Although this is “European law”, UK politicians enthusiastically supported these proposals. On Britain’s departure from the European Union, a UK Emissions Trading Scheme was drawn up, closely modelled on it.

The idea was that 10,000 or so factories, power stations, and similar companies responsible for around half the EU’s CO2 emissions would each be permitted a certain maximum volume of greenhouses gases which they could release. If they wanted to produce more than their cap, they would have to buy the right to produce extra carbon.

Punishment

States give companies a carbon budget which they are entitled to trade.

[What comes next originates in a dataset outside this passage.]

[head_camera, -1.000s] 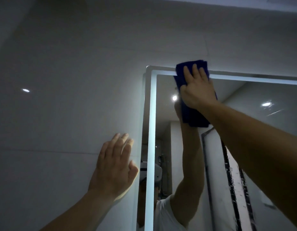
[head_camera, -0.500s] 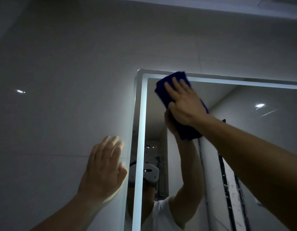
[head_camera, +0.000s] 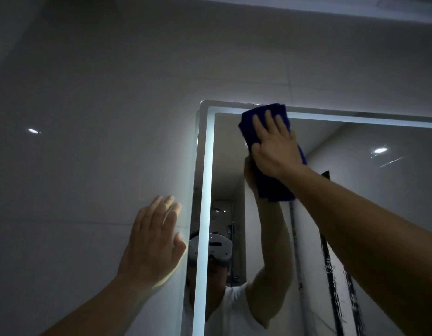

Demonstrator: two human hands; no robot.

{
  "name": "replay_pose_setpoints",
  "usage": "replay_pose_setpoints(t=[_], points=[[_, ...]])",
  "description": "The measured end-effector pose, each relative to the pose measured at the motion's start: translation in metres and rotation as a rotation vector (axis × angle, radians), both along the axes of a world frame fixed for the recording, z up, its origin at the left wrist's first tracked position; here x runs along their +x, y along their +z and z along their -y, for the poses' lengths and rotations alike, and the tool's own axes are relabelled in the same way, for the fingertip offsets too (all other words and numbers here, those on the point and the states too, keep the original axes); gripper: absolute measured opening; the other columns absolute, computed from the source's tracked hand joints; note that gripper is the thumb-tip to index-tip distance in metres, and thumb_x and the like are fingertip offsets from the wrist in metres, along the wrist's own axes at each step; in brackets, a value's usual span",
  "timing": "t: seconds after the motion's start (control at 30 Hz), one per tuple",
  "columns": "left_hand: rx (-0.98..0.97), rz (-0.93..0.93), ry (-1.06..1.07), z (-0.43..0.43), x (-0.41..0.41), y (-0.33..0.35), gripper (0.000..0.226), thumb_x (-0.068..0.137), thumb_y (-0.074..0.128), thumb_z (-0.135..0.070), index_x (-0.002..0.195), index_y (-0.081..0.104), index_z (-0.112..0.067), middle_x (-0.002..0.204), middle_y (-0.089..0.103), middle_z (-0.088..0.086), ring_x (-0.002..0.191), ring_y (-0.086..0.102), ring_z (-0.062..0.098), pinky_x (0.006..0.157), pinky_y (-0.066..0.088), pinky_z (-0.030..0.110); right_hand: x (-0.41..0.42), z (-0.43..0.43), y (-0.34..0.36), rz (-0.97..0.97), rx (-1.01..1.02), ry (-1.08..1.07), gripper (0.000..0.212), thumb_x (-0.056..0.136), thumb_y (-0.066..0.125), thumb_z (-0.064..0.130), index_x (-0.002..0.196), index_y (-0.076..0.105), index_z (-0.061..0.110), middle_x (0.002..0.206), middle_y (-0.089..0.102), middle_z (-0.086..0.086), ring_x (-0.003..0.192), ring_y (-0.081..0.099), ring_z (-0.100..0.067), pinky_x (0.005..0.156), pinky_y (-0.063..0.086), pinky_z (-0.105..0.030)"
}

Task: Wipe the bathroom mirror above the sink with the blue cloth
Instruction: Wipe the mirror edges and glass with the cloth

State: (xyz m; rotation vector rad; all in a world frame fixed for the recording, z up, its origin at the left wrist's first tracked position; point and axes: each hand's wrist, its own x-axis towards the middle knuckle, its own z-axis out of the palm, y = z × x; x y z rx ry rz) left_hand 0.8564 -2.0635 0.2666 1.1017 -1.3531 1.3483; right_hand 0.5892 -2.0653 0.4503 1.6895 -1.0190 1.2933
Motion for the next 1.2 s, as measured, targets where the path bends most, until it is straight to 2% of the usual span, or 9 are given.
replay_pose_setpoints(t=[0.13,0.37,0.5,0.67,0.77,0.83,0.97,1.07,1.2], points=[[-0.006,-0.004,0.000,0.000,0.000,-0.001,0.052,0.090,0.037,-0.031,0.134,0.049,-0.006,0.141,0.051,0.021,0.133,0.047,0.039,0.110,0.038,0.057,-0.010,0.001,-0.045,-0.379,-0.110,-0.009,0.065,0.096,0.019,0.044,0.156,-0.003,0.033,0.161,-0.016,0.005,0.149,-0.017,-0.014,0.119,-0.011,-0.037],[-0.008,0.004,-0.007,0.003,0.001,0.000,0.053,0.090,0.038,-0.031,0.132,0.054,-0.004,0.141,0.052,0.021,0.132,0.048,0.040,0.110,0.038,0.057,-0.034,0.013,0.047,0.169,0.009,-0.021,0.066,0.100,0.033,0.031,0.158,0.003,0.025,0.166,-0.003,-0.004,0.152,-0.003,-0.024,0.122,0.004,-0.047],[-0.002,0.005,-0.009,0.002,0.003,0.000,0.053,0.091,0.037,-0.031,0.132,0.055,-0.003,0.141,0.052,0.021,0.133,0.047,0.040,0.109,0.038,0.057,-0.030,0.010,0.002,0.070,-0.044,0.037,0.064,0.099,0.029,0.032,0.158,0.007,0.026,0.166,0.000,-0.003,0.152,-0.002,-0.021,0.122,0.001,-0.044],[0.037,-0.028,-0.056,-0.002,-0.001,-0.001,0.050,0.096,0.031,-0.030,0.133,0.052,-0.003,0.140,0.051,0.021,0.133,0.045,0.039,0.111,0.036,0.057,-0.020,0.011,-0.133,-0.189,-0.075,0.061,0.065,0.094,0.023,0.042,0.155,0.004,0.034,0.165,-0.002,0.003,0.151,-0.011,-0.014,0.121,-0.008,-0.039],[0.072,-0.160,-0.224,-0.013,-0.016,0.003,0.058,0.099,0.024,-0.040,0.138,0.048,-0.006,0.147,0.046,0.018,0.138,0.040,0.039,0.115,0.029,0.056,-0.041,0.019,-0.126,-0.360,-0.063,0.024,0.062,0.097,0.027,0.042,0.156,0.006,0.035,0.164,-0.004,0.005,0.151,-0.012,-0.013,0.121,-0.006,-0.040],[0.087,-0.221,-0.305,-0.023,-0.034,0.005,0.065,0.097,0.020,-0.048,0.147,0.040,-0.013,0.157,0.035,0.011,0.147,0.029,0.032,0.120,0.019,0.052,-0.049,0.019,-0.088,-0.248,-0.040,-0.014,0.062,0.100,0.028,0.041,0.156,0.003,0.035,0.164,-0.007,0.004,0.151,-0.011,-0.015,0.123,-0.001,-0.045],[0.112,-0.090,-0.252,-0.027,-0.069,-0.002,0.063,0.096,0.026,-0.048,0.152,0.034,-0.020,0.163,0.024,0.003,0.152,0.014,0.022,0.121,0.011,0.047,-0.038,0.009,-0.051,0.096,0.041,0.027,0.062,0.102,0.031,0.032,0.158,0.004,0.029,0.166,-0.004,-0.002,0.152,-0.006,-0.020,0.123,0.001,-0.045],[0.194,-0.074,-0.196,-0.017,-0.077,-0.014,0.063,0.096,0.027,-0.048,0.150,0.037,-0.018,0.162,0.028,0.006,0.150,0.021,0.028,0.117,0.025,0.060,-0.027,0.005,-0.095,0.022,0.024,0.041,0.063,0.099,0.025,0.037,0.158,0.003,0.029,0.166,-0.004,-0.002,0.152,-0.008,-0.020,0.121,-0.005,-0.041],[0.241,-0.070,-0.142,0.000,-0.075,-0.026,0.066,0.098,0.018,-0.050,0.158,0.014,-0.022,0.167,0.006,0.000,0.154,-0.001,0.022,0.120,0.016,0.057,-0.031,0.012,-0.205,-0.147,-0.022,0.025,0.070,0.092,0.029,0.041,0.157,0.009,0.030,0.166,0.002,-0.002,0.153,-0.002,-0.022,0.122,-0.004,-0.043]])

The scheme has therefore worked via a series of subsidies to business – like so much supposed regulation in recent years.

Companies have been provided with an asset – a hypothetical entitlement to produce greenhouse gases – which they can sell on the market.

So, between 2008 and 2015, cement producers were gifted between over 5 billion euros of windfall profits; and this to the European representatives of a commercial sector which produces one in twelve of all carbon emissions worldwide.

The point was not to prevent emissions but to enrich those who held property. An OECD report found in 2018, that the firms within the scheme had on average 16 percent more fixed revenues than they would have had they never been regulated.

The scheme has been widely criticised: initially for oversupplying emissions allowance, causing the price of carbon so low that there was no punishment for polluters.

Cement

It has incentivised false accounting: by rewarding companies which make promises to plant trees – even if there is no prospect of them being planted, or to invest in technology to suck carbon out of the atmosphere, even where that technology does not exist; or by buying up the nominal credits arising from the legacy of old industrial technologies and washing them through the system repeatedly, in order to allow business to keep on expanding.

The verdict on the EEUTS appears to be that it caused a one-off reduction of around ten percent in European carbon emissions but that, despite repeated attempts to tighten it, the scheme has diminishing effect every year.

A fall of ten percent in carbon emissions is not to be dismissed; but the EU’s carbon reduction goal is to reach 40 percent within eight years.

The problem with the EEUTS, and with its British counterpart, is that there is no mechanism for the citizen to complain, say, if a cement company misses its carbon targets.

Polluters

It is left to the same governments to enforce which ignore commercial fraud and money laundering, which prosecute people who are overpaid welfare benefits but refuse to prosecute businesses when they have taken millions in grants to which they were not entitled.

Under the EEUTS and under all the Regulations made over the past 40 years, mere voters are not parties to the litigation; we cannot demand that a business be fined or have its property taken away because of its reckless stewardship of its environmental resources.

Perhaps there is a debate to be a had about whether we as a society truly want to make citizens enforcers. There are things to be learned from the way in which employment law has grown at just the same time that trade union have been weakened, a balance is needed between the law and social movements.

But until we can sue and expropriate the worst of the polluters, it is hard to see how business will feel any pressure to change.